#### What is needed:
Number of lines with the string "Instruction" in the entries below: report it, and nothing besides.

⟨

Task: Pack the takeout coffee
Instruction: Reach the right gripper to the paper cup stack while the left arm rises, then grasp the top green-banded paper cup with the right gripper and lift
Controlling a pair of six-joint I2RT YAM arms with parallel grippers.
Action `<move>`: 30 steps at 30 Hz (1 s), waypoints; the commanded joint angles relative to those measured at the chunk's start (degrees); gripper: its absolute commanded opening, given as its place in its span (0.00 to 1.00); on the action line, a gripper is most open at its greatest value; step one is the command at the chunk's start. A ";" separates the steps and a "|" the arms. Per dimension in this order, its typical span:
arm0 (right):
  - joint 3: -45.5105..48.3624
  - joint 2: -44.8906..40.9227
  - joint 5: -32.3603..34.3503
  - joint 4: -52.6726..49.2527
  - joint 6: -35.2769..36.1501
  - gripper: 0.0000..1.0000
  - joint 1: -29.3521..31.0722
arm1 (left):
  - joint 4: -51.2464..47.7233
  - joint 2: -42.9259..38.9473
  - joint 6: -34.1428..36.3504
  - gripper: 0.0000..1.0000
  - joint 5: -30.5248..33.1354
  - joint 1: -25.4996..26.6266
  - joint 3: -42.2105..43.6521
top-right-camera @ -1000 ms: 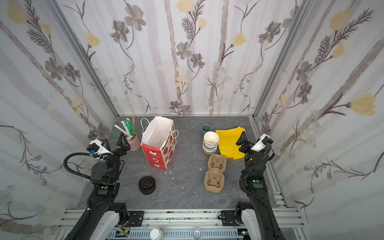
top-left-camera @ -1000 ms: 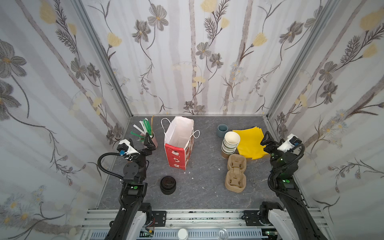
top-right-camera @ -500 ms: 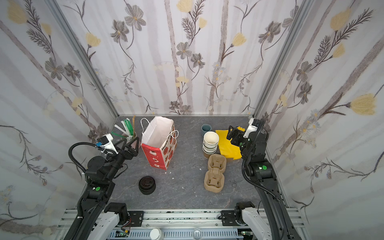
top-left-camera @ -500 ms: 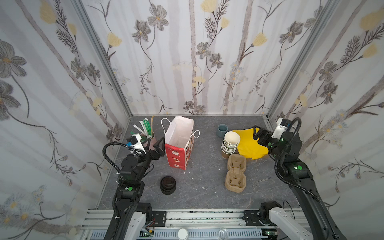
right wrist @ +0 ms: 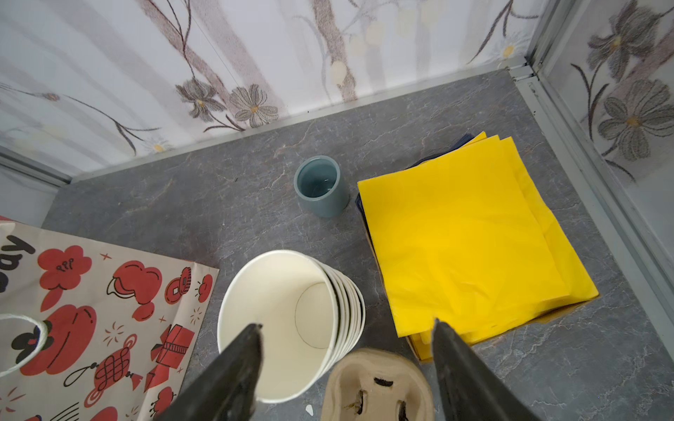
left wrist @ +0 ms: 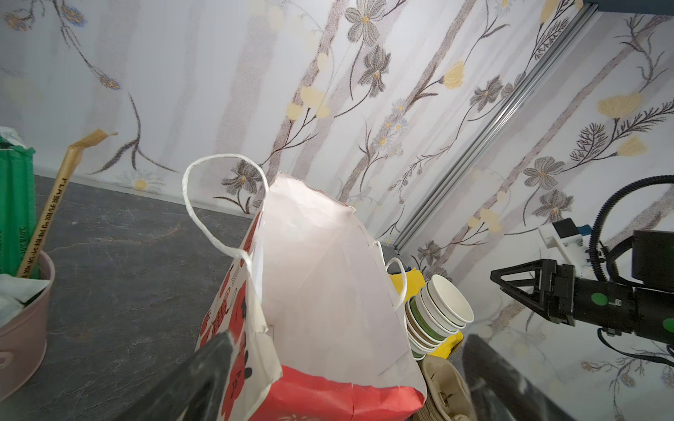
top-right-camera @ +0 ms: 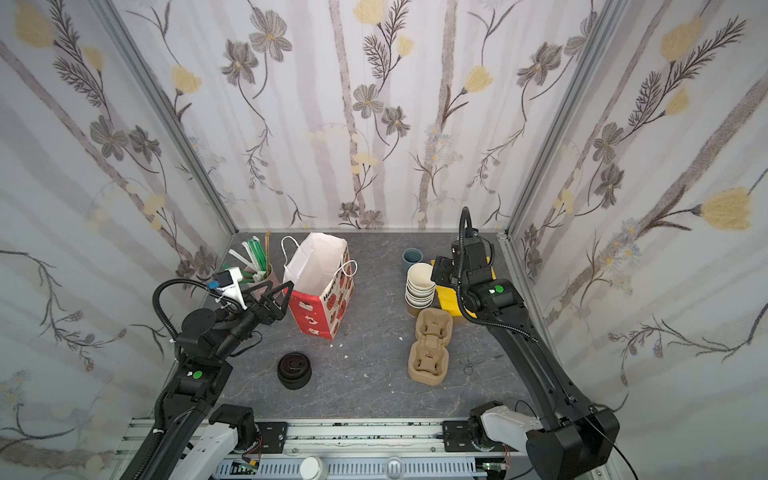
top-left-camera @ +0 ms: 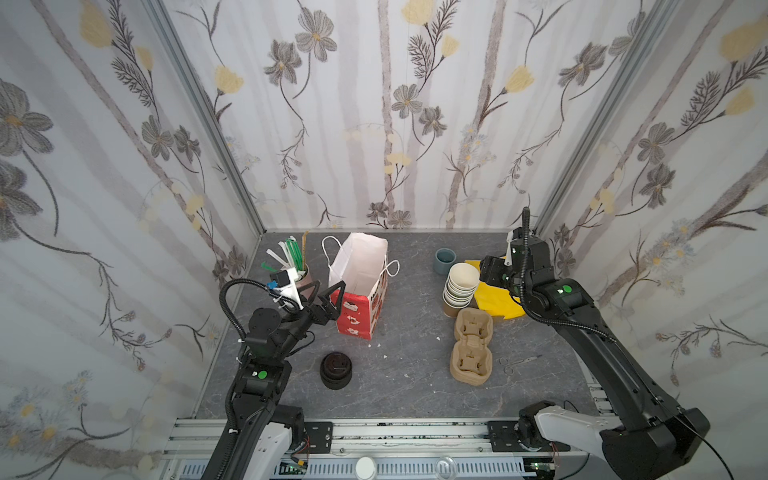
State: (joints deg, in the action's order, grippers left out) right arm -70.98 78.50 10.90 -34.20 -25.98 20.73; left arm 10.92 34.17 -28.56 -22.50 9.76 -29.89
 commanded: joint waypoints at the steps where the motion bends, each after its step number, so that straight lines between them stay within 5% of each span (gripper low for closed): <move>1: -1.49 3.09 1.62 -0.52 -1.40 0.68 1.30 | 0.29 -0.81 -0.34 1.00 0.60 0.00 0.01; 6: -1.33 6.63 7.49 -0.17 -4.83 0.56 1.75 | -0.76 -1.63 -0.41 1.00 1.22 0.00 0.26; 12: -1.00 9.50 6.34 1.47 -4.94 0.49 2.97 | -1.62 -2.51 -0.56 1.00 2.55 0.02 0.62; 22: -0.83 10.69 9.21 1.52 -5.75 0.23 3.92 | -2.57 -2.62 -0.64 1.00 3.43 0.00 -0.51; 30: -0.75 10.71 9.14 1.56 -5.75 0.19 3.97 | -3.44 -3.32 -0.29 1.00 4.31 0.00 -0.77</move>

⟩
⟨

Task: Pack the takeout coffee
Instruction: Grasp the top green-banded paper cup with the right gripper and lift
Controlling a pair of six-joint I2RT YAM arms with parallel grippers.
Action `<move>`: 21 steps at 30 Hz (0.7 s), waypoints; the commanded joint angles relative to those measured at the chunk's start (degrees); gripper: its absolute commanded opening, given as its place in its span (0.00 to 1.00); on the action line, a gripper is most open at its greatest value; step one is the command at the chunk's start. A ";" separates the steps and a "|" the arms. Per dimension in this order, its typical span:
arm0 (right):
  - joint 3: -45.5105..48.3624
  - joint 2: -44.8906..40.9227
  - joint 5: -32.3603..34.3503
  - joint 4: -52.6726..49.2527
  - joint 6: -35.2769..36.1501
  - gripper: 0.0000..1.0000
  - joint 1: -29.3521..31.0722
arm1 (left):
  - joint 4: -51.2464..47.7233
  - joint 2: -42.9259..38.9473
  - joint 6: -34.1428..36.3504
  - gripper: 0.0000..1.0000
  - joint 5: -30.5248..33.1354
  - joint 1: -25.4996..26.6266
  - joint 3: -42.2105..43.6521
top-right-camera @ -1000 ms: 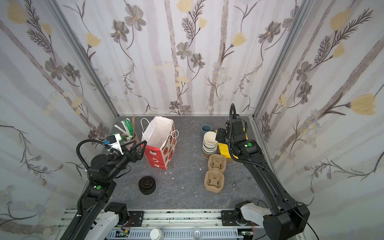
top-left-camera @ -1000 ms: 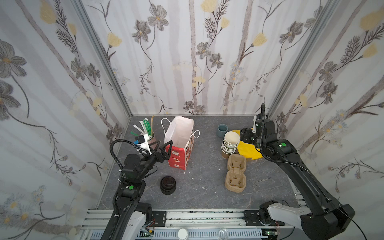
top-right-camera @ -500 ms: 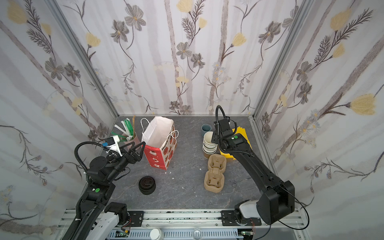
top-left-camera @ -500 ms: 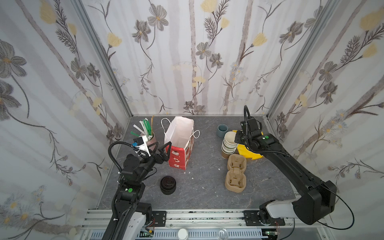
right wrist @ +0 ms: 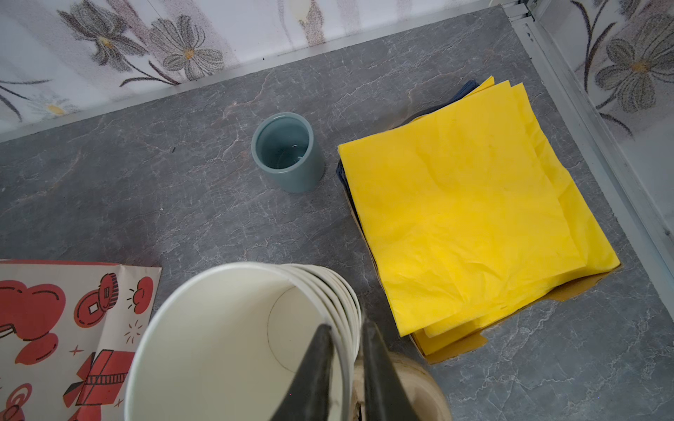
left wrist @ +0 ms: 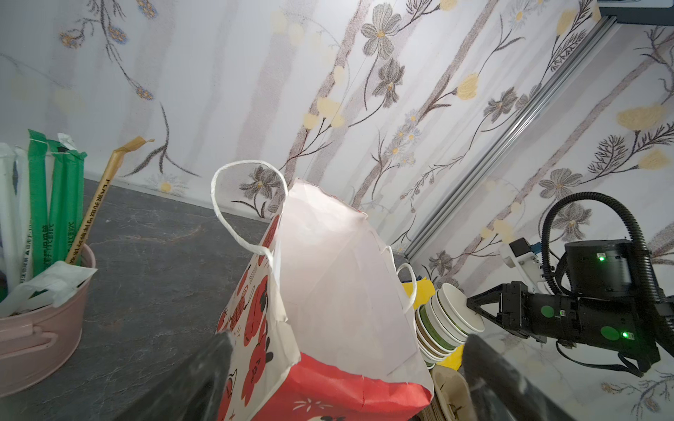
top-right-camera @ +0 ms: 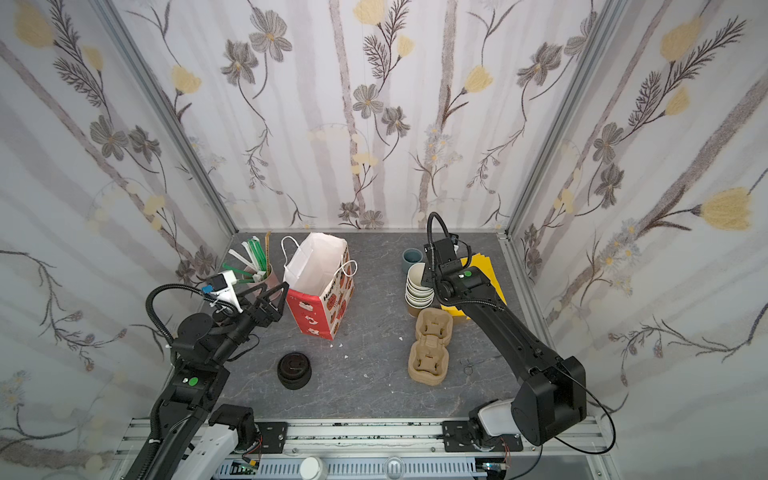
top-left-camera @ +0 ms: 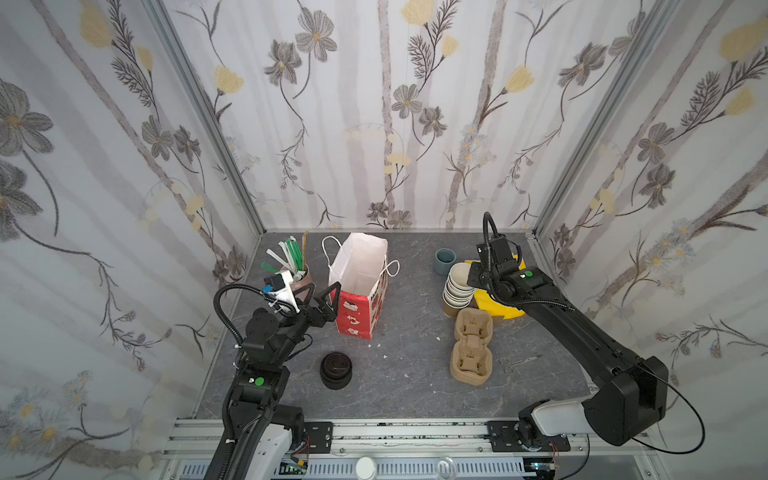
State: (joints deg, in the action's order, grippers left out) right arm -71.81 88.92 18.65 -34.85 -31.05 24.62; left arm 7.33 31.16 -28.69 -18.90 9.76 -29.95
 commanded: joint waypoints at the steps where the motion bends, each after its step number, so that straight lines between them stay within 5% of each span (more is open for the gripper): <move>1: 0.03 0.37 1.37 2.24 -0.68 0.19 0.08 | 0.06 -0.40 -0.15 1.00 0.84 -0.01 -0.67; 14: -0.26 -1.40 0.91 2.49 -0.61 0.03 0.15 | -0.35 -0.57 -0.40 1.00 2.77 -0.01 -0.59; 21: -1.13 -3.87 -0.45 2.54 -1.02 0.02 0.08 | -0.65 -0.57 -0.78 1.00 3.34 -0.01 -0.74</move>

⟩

#### Task output:
2